- Exercise instructions -
Reproduce the entire listing exactly. Leave the pictures out.

- The data -
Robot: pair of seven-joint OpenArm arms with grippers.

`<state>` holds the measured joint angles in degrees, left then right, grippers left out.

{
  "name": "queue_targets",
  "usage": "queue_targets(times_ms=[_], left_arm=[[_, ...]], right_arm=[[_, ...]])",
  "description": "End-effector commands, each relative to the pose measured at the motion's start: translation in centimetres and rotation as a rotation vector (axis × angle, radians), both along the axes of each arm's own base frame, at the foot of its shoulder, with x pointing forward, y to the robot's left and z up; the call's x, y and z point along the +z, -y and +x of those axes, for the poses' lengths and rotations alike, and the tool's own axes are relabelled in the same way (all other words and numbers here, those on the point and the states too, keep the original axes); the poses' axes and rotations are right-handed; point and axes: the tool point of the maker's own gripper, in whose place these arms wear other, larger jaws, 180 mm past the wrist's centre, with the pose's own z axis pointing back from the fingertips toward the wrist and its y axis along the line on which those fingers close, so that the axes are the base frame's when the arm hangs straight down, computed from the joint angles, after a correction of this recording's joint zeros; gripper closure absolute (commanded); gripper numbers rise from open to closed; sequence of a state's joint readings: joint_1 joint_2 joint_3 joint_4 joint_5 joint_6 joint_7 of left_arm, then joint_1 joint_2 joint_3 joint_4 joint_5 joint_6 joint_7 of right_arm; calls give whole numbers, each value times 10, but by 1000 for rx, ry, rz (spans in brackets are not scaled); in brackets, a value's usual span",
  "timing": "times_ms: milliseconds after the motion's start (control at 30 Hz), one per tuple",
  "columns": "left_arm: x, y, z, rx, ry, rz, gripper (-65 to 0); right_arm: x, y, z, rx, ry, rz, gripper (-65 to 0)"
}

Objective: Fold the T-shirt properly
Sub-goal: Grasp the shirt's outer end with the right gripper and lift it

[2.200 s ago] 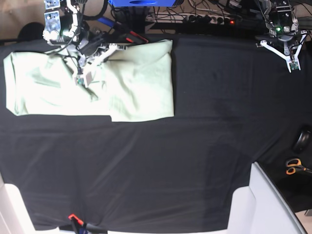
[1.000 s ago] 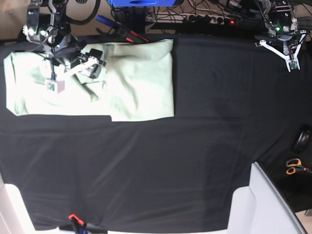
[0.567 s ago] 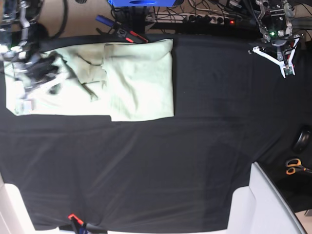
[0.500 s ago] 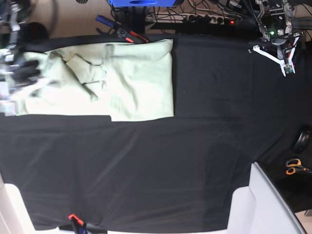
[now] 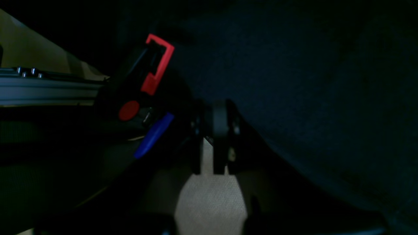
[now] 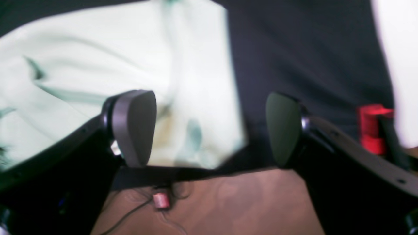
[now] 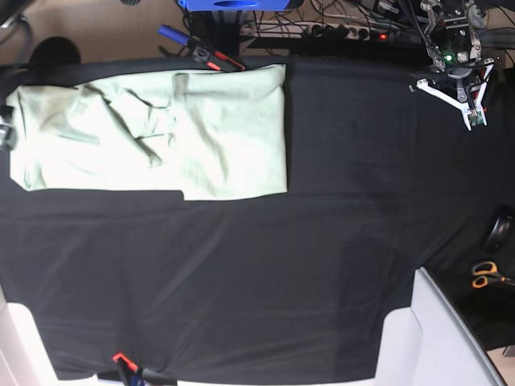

- Response for this exercise -
Robot: pair of seven-joint OpenArm arms with grippers.

`<state>` holds the measured joint angles in degrees, left then right, grippers left out.

{
  "name": "queue_targets",
  "usage": "queue_targets(times_ms=[_], left_arm=[[_, ...]], right_arm=[[_, ...]])",
  "description": "End-effector commands, each relative to the pose measured at the motion's start: translation in centimetres and rotation as a rotation vector (axis × angle, radians), both along the axes of each arm's own base frame, at the foot of its shoulder, with x pointing forward, y to the robot's left and z up; the call's x, y and z point along the +z, -y and +x of those axes, for the poses' lengths and rotations alike, and the tool's own axes are relabelled in the same way (all other words and numbers here, those on the point and the states too, keep the original axes); the poses' axes and rotations are right-handed; point and axes: the tool point of the maker's own gripper, in whose place these arms wear other, larger jaws, 180 mm past the wrist's centre, with the pose's own z axis pointing back from the fingertips toward the wrist and its y axis along the line on which those fingers close, so that the axes are the base frame's when the arm hangs straight down, computed from the joint angles, after a correction of this recording's joint zeros; gripper closure absolute (commanded); gripper numbers rise from open to closed; sequence of a state's joint readings: joint_1 joint_2 joint_3 joint_4 joint_5 joint_6 joint_7 of left_arm, then joint_1 joint_2 joint_3 joint_4 joint_5 joint_6 joint_7 of right_arm; calls give whole numbers, each value times 10, but by 1000 for rx, ry, rz (spans in brackets are not scaled); in brackets, a value's usual span",
  "timing": "times_ms: milliseconds after the motion's start (control at 30 Hz), one per tuple",
  "columns": "left_arm: x, y, z, rx, ry, rz, gripper (-65 to 0); right_arm: x, y, z, rx, ry, rz, gripper (-65 to 0)"
}

Objective: Fold the T-shirt properly
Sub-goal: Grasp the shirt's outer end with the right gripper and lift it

[2.200 s ago] 
[1.000 s ago] 
[0.567 s ago] 
[0.500 s ago] 
[now] 
[now] 
[now] 

With this, the answer is complete.